Le rock progressif n’était pas encore à son apogée
lorsque, dans la petite ville de Canterbury, un groupe s’apprêtait à écrire une
des plus belles pages de son histoire. Après un premier album encore proche du
rock expérimental anglais, « Volume two » inventait un modèle autour
duquel toute une scène allait broder. Mélange de free jazz, de psychédélisme
expérimental et d’une extravagance pop très anglaise, le second album de Soft Machine est au rock de Canterbury ce que « Led Zeppelin I » est au
hard-rock, une base incontournable.
C’est aussi le disque qui tua la formation légendaire de Soft Machine. Après la sortie de l’album, la plupart de ses musiciens souhaitaient partir dans une direction plus élitiste, se rapprocher des grandes œuvres free jazz. Cette vision est loin de plaire à Robert Wyatt, le lutin batteur, auteur de certaines de leurs plus belles pastilles jazz pop. Après avoir supporté le virage de ses collègues sur « Third » et « Fourth » Wyatt finit par claquer la porte. Il perpétue alors la légèreté de sa pop jazzy en formant Matching Mole, qui entre vite dans le rang d’une descendance qui salue son intégrité. C’est l’époque où Dave Stewart* joue au sein de Hatfield of the North, qu’il quitte après un bref passage chez Gong. Fils de la Machine Mole, Hatfield of the North enregistra deux monuments jazz rock avant de s’éteindre. Né des cendres de ce groupe éphémère, Gilgamesh connait le même sort, laissant ses musiciens perdus au milieu d’une époque devenue hostile.

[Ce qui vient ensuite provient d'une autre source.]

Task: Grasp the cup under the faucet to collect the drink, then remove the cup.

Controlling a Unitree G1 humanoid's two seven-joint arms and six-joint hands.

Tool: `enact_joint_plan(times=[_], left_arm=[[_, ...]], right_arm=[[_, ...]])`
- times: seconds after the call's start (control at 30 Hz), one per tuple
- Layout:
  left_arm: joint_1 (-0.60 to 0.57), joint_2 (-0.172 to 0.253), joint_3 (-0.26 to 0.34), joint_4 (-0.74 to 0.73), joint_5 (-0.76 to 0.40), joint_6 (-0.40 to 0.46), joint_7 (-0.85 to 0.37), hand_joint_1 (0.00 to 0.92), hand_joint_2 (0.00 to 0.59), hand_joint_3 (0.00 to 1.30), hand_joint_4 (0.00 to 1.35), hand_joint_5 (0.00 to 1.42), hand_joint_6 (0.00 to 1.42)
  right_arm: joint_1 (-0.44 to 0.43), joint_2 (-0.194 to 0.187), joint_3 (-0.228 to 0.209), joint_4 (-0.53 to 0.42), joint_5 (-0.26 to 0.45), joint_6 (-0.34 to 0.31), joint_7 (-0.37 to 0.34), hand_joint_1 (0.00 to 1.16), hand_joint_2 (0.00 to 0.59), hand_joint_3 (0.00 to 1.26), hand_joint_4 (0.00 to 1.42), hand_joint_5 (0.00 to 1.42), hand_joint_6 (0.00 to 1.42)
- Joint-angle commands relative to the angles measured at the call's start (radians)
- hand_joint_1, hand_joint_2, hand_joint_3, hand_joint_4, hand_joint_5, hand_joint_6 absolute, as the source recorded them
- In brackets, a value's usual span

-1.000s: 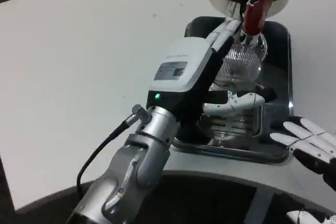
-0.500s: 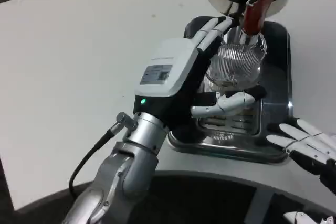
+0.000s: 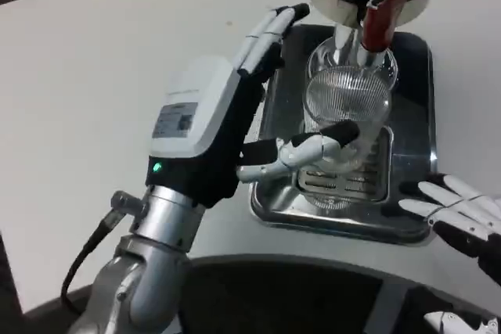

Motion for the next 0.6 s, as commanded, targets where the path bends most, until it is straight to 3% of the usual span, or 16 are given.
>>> enact_joint_plan(times=[0.03,0.3,0.43,0.6], left_arm=[[0.074,0.015,0.051,-0.115,-0.045,-0.016,-0.035,0.225,0.116,0.15,0.10,0.36,0.64],[0.037,0.003,0.117,-0.260,-0.204,-0.019,-0.138,0.097,0.107,0.24,0.19,0.33,0.54],[-0.082,-0.015,0.138,-0.299,-0.377,0.037,-0.257,0.006,0.110,0.31,0.27,0.35,0.45],[-0.189,-0.026,0.156,-0.302,-0.503,0.116,-0.355,0.000,0.113,0.31,0.29,0.37,0.45]], right_arm=[[0.002,0.004,0.008,-0.005,0.000,0.006,0.008,0.41,0.446,0.19,0.08,0.04,0.13],[-0.008,0.008,0.017,-0.009,-0.003,0.021,0.006,0.41,0.446,0.19,0.08,0.04,0.13],[-0.011,0.008,0.024,-0.014,-0.007,0.023,0.006,0.41,0.446,0.19,0.09,0.04,0.13],[-0.010,0.010,0.028,-0.020,-0.013,0.022,0.003,0.41,0.446,0.19,0.09,0.04,0.13]])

En 1975, le rock progressif commence à perdre sa
popularité, permettant ainsi à une presse qui ne l’a jamais aimé d’accélérer sa
chute. Les grandes figures du mouvement sont en pleine crise, Peter Gabriel
quittant Genesis alors que Emerson Lake et Palmer n’a plus sorti d’album depuis
deux ans. Symbole du progressisme anglais, Yes est descendu par une critique
qui ne supporte plus ses fresques alambiquées. Coté canterburien, toutes les
grandes figures sont mortes ou en perdition. Pendant ce temps, Dr Feelgood a
ramené le rock à sa plus simple expression avec l’album « Down by the
jetty » et les futurs punks se font les dents sur son pub
rock.
1975, c’est aussi le renouveau du CBGB, un petit
club New Yorkais où les Ramones, Patti Smith et autres icones destroys feront
leurs débuts. Alors forcément, quand les ex membres de Gilgamesh forment un
groupe dans la lignée du rock canterburien, les maisons de disques ont tendance
à les rejeter. Le premier album de National Health sort enfin en 1977, en
pleine explosion punk. Grandiose anomalie temporelle comme seul le rock sait en
produire, ce premier album de National Health renoue avec les grandes heures
des lutins de Canterbury.
Les climats aériens s’écrasent sur des envolées instrumentales complexes, l’orgue et le piano entrent dans un dialogue grandiloquent, pendant qu’une chanteuse issue d’Hatfield of the North souligne les passages les plus mélodiques de sa voix de Billie Holiday anglaise. A travers ce dialogue entre la pop la plus séduisante et le progressisme le plus exigeant, c’est toute une époque qui semble pousser son chant du cygne.
Plus intéressé par les braillements de Joey Ramone et Johnny Rotten, le grand public n’est pas prêt à se replonger dans un tel bain symphonique. Cette musique est désormais réservée à un public averti, cantonné aux bacs à soldes des disquaires. Les enchantements de Glastonbury sont devenus des reliques du passé, les témoins d’une certaine ambition pop qui ne reviendra plus. Après un second album coulé dans le même moule que ce premier essai somptueux, National Health disparait rapidement.
Devenu culte, son premier album entre dans la lignée des grandes reliques produites par Soft Machine, Matching Mole, Gong et autres Hatfield and the north. En écoutant ce genre d’album, Robert Wyatt doit jubiler, lui qui défendit si bien cette musique contre les ambitions prétentieuses de ses ex-partenaires.
* homonyme de Dave Stewart, guitariste et partenaire d'Annie Lennox dans Eurythmics.